A severe vulnerability, CVE-2025-3102, was discovered in the OttoKit (formerly SureTriggers) plugin for WordPress. This flaw, an authorization bypass, allows unauthenticated attackers to create administrator accounts without needing an API key. The vulnerability, found in the authenticate_user() function, exposes sites using the plugin to full control by attackers who can install malicious plugins, alter site configurations, and redirect users to harmful sites. The vulnerability affects all versions up to 1.0.78, and attackers quickly began exploiting it after its public disclosure.
The flaw was reported by security researcher Michael Mazzolini in March 2025, and a patch was made available on April 3, 2025, through version 1.0.79. However, despite the swift release of the fix, attackers began exploiting the vulnerability within hours of its disclosure. The exploit attempts involved creating new administrator accounts using randomized credentials, showing signs of automated attack strategies.

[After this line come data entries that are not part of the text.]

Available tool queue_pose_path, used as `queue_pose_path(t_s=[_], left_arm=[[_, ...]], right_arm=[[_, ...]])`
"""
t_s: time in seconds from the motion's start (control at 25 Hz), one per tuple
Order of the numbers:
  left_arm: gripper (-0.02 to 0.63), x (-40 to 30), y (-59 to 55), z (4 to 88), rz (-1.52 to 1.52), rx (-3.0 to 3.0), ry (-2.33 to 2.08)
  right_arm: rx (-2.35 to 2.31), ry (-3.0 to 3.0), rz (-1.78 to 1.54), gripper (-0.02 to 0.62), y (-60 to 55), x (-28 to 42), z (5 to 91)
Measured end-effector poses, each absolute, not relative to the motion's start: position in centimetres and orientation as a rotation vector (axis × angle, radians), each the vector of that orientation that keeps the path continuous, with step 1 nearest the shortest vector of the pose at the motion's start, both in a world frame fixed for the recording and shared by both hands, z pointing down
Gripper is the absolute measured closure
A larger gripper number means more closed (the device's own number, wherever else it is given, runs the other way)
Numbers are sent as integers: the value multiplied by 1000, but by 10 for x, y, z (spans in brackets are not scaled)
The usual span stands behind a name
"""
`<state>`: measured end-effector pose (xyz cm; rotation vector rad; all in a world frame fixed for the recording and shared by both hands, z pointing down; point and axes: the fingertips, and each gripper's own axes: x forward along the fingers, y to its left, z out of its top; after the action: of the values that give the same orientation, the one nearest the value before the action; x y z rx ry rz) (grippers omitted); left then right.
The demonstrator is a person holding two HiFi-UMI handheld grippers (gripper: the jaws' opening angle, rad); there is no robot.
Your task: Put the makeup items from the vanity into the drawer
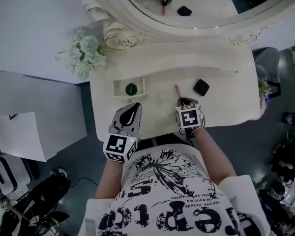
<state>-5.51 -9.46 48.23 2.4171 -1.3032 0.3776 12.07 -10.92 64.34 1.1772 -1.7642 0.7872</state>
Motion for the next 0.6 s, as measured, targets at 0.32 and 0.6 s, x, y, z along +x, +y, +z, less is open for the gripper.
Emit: queue_pose_path(t_s=[0.32, 0.6], left_arm=[[586, -95, -90, 466, 333, 2392, -1411], [586, -149, -83, 452, 295, 2331, -1546]], right_arm=[[1044, -1999, 591, 545, -133, 41, 576], [827, -2083, 435, 543, -136, -39, 561]])
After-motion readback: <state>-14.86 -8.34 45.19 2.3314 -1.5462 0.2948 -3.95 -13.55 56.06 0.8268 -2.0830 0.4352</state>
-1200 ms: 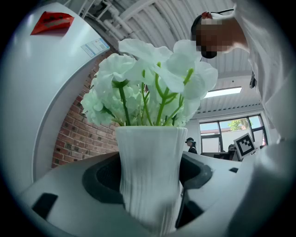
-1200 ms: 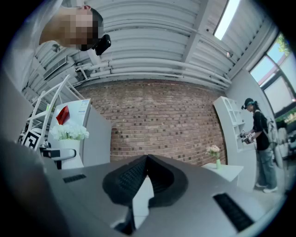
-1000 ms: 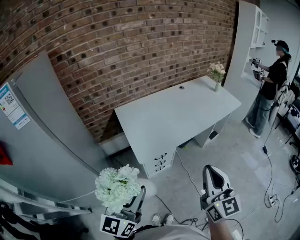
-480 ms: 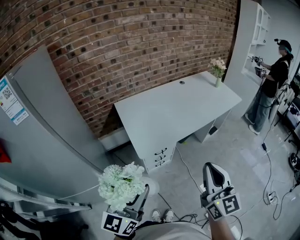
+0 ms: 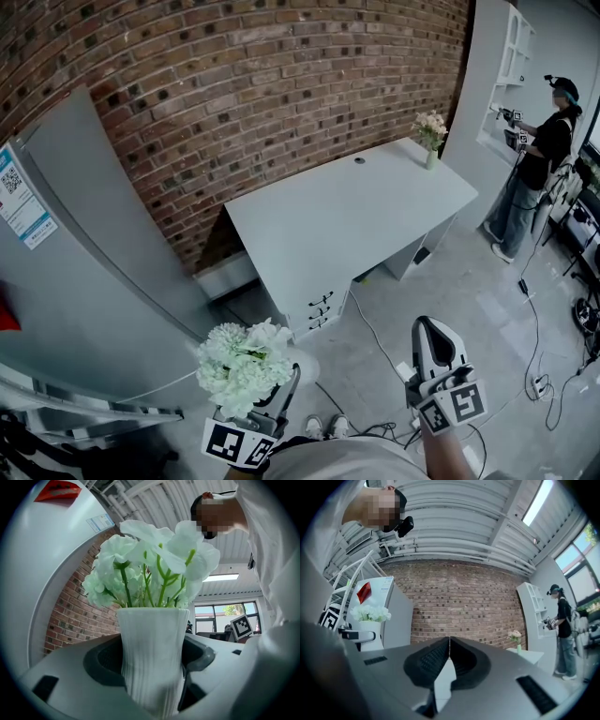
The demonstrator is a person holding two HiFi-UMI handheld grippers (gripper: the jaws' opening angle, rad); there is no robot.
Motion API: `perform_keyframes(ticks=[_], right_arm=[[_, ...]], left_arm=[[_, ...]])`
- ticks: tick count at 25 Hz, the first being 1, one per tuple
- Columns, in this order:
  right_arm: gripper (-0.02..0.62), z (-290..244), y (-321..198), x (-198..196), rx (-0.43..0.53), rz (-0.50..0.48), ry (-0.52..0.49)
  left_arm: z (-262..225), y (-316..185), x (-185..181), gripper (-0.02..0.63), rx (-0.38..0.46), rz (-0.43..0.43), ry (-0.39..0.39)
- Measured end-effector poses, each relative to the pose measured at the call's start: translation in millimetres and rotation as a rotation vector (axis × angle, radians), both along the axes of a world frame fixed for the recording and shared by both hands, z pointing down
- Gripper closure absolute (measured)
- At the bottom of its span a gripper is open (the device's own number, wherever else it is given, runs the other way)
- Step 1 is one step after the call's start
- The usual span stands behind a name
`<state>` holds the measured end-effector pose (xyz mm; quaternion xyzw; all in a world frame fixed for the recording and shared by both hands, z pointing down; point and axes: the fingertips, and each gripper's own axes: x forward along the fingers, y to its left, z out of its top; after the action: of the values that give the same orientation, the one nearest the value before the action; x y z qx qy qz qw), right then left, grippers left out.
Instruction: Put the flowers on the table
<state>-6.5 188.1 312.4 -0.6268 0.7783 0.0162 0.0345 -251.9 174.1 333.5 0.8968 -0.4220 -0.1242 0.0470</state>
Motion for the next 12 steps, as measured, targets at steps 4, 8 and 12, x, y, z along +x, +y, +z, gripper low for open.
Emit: perform_keyframes(ticks=[4, 8, 12], right_arm=[[0.577, -0.2, -3.5, -15.2, -0.001, -0.003, 0.002], [0.577, 1.5, -4.1, -30.7, -0.002, -0.002, 0.015], [0.577, -3.0, 1.7, -27.4, 0.008, 0.030, 0.022]], left_arm=[[-2.1, -0.2, -6.6, 0.265, 0.018, 0.028, 0.017], [7.4, -3.2, -19.7, 0.265, 0.008, 0.037, 0.020], [10.1, -2.5, -17.9, 0.265, 0.001, 0.064, 0.027]])
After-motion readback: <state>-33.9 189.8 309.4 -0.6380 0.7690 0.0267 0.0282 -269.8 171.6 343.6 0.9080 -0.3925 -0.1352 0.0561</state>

Researchers have identified multiple IP addresses used in these attacks, including both IPv4 and IPv6 sources.
OttoKit, which is installed on over 100,000 websites, facilitates automation for WordPress users by connecting external apps and plugins. This functionality, while beneficial, made the plugin an attractive target for cybercriminals aiming to take control of vulnerable sites. The flaw only affects sites where OttoKit is installed but not properly configured with an API key, which leaves the secret_key value empty and vulnerable to exploitation. Once exploited, attackers can bypass authentication checks to gain administrative control over the site.
Given the active exploitation, WordPress site administrators using OttoKit/SureTriggers are advised to immediately upgrade to version 1.0.79 and review logs for any suspicious activity, including unexpected admin accounts. The urgency of applying the patch reflects the high severity of the vulnerability, as successful exploitation can lead to complete website compromise. Admins should also inspect their sites for any unusual modifications or unauthorized access to mitigate the risks associated with this flaw.